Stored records
= = =

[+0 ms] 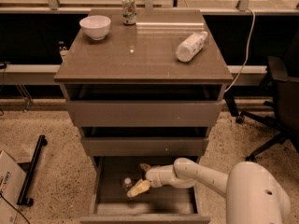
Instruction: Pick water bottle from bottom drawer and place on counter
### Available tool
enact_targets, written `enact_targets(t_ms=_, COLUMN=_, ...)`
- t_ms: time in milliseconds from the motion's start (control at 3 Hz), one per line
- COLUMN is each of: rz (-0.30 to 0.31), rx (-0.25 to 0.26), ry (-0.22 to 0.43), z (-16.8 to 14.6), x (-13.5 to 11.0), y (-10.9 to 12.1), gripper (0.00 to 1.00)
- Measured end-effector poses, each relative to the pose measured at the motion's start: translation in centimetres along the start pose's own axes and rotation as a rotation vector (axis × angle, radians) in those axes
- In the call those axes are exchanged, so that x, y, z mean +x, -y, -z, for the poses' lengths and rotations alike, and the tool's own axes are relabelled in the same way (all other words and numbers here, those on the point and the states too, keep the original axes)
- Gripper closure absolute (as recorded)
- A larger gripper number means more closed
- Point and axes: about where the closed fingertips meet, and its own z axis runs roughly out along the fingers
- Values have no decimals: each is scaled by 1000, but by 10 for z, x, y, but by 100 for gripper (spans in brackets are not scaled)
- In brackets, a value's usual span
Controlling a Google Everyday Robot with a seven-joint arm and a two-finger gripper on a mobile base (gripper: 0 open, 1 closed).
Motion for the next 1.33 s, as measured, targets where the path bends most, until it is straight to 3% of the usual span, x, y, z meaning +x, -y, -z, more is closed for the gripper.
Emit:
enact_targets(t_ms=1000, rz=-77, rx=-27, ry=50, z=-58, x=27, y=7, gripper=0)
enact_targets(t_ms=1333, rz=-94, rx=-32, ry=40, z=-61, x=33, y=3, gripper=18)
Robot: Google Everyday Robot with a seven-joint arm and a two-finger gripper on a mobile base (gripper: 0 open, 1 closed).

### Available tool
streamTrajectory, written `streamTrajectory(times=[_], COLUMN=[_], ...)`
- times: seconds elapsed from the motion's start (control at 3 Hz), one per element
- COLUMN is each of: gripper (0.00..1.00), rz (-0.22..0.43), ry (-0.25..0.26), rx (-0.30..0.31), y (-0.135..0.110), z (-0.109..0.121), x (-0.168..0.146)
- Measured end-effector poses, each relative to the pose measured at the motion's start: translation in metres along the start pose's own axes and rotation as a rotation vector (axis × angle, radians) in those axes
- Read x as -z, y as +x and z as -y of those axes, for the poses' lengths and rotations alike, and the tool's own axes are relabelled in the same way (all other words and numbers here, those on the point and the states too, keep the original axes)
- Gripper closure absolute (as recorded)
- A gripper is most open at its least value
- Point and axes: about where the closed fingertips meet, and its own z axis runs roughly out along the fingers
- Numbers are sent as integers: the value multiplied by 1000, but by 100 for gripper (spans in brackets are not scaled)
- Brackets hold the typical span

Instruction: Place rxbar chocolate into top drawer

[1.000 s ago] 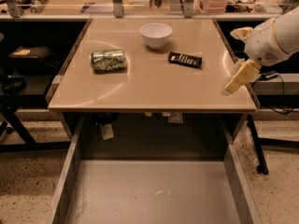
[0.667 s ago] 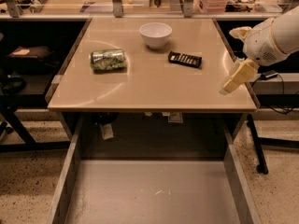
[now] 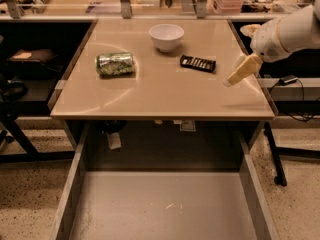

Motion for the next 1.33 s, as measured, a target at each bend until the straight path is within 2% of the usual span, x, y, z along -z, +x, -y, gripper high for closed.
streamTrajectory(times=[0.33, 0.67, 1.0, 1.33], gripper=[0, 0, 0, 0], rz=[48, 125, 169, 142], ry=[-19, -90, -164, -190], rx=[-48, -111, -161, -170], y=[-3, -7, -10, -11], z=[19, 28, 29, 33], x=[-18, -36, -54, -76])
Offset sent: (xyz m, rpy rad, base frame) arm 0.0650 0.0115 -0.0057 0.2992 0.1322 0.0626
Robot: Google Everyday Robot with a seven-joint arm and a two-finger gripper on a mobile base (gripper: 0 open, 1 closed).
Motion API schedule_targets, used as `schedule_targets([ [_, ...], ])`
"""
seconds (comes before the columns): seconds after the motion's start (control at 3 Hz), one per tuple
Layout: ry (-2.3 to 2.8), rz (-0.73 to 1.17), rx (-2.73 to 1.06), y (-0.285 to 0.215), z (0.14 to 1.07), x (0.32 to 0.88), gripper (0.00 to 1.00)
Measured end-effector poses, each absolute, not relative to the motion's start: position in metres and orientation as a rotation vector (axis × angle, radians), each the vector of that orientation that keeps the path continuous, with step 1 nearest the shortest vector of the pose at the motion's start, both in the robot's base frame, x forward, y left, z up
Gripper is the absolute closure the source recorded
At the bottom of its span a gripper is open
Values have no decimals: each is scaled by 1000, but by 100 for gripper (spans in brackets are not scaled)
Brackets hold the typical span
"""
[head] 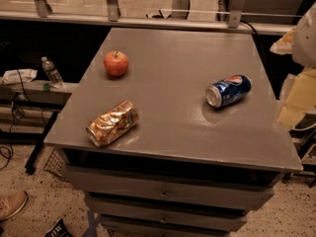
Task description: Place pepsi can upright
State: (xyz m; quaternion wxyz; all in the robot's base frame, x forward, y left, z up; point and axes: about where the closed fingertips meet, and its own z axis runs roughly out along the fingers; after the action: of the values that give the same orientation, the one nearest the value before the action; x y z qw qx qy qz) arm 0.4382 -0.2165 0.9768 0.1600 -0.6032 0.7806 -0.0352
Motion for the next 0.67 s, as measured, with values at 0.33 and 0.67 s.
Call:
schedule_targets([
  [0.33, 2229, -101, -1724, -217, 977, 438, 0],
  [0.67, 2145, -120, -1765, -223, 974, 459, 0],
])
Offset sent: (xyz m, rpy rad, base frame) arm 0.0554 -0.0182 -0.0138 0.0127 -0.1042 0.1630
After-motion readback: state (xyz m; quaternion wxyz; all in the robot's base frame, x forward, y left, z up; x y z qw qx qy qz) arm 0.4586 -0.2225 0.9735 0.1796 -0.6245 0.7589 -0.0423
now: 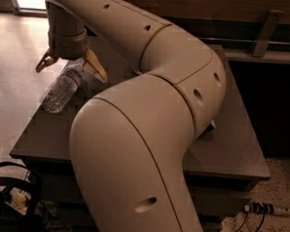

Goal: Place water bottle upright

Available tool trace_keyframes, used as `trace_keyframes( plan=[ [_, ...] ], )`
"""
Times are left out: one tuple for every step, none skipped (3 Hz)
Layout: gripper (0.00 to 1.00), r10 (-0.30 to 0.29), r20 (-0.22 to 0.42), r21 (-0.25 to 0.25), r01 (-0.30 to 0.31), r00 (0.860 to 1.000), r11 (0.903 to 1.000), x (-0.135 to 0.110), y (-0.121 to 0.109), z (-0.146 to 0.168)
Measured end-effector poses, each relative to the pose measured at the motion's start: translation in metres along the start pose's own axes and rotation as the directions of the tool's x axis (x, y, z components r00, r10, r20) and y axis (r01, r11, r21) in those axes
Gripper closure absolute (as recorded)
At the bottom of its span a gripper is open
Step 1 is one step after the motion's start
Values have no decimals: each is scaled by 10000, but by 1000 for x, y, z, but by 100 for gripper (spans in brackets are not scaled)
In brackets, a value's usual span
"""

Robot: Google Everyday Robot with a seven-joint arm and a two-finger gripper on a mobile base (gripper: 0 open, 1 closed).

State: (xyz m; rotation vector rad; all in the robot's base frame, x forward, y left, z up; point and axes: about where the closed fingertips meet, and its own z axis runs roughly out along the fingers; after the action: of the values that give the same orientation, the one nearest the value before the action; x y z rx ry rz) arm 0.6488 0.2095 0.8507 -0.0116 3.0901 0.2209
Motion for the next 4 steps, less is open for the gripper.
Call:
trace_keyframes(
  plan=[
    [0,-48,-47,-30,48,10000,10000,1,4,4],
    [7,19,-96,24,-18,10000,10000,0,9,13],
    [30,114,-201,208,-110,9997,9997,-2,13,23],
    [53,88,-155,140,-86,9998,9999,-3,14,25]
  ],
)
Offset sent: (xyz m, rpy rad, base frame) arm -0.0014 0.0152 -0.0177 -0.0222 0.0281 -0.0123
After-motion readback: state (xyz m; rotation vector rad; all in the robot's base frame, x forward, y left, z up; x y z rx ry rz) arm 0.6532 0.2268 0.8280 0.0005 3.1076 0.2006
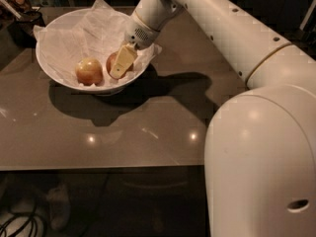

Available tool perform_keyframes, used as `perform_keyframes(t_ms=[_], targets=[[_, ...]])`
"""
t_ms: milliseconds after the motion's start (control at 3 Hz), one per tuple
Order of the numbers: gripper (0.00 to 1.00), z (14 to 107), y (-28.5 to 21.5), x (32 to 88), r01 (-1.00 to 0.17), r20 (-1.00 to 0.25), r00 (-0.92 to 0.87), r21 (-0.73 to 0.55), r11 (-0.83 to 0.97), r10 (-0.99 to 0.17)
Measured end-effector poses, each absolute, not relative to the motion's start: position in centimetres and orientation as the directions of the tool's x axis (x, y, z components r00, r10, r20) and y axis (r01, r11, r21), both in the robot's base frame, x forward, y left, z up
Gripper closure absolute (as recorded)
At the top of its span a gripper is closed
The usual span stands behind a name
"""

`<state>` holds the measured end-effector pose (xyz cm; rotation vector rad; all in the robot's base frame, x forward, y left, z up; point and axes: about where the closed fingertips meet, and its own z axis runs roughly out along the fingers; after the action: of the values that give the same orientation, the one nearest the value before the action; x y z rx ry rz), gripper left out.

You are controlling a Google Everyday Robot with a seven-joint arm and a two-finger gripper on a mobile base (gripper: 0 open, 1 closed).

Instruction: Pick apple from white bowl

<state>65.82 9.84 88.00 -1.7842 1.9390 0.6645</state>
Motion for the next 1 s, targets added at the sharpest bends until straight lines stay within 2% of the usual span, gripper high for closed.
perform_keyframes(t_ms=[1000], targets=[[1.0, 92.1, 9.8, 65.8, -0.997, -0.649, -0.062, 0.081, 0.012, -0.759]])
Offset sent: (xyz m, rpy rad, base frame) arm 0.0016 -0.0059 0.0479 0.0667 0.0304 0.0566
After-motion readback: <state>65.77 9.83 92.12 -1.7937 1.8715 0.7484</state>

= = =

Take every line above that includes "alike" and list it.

SOLUTION FOR THIS EXERCISE:
- In the call those axes are exchanged, so that x, y, z mean +x, -y, -z, for the poses' lengths and rotations alike, and the tool's own axes are relabelled in the same way (all other words and numbers here, those on the point and the states too, keep the original axes)
- Read x as -z, y as +x and z as -y of those axes, for the poses' lengths and rotations alike, and the tool's own axes are relabelled in the same way (all other words and numbers here, those on the point and the states too, keep the original axes)

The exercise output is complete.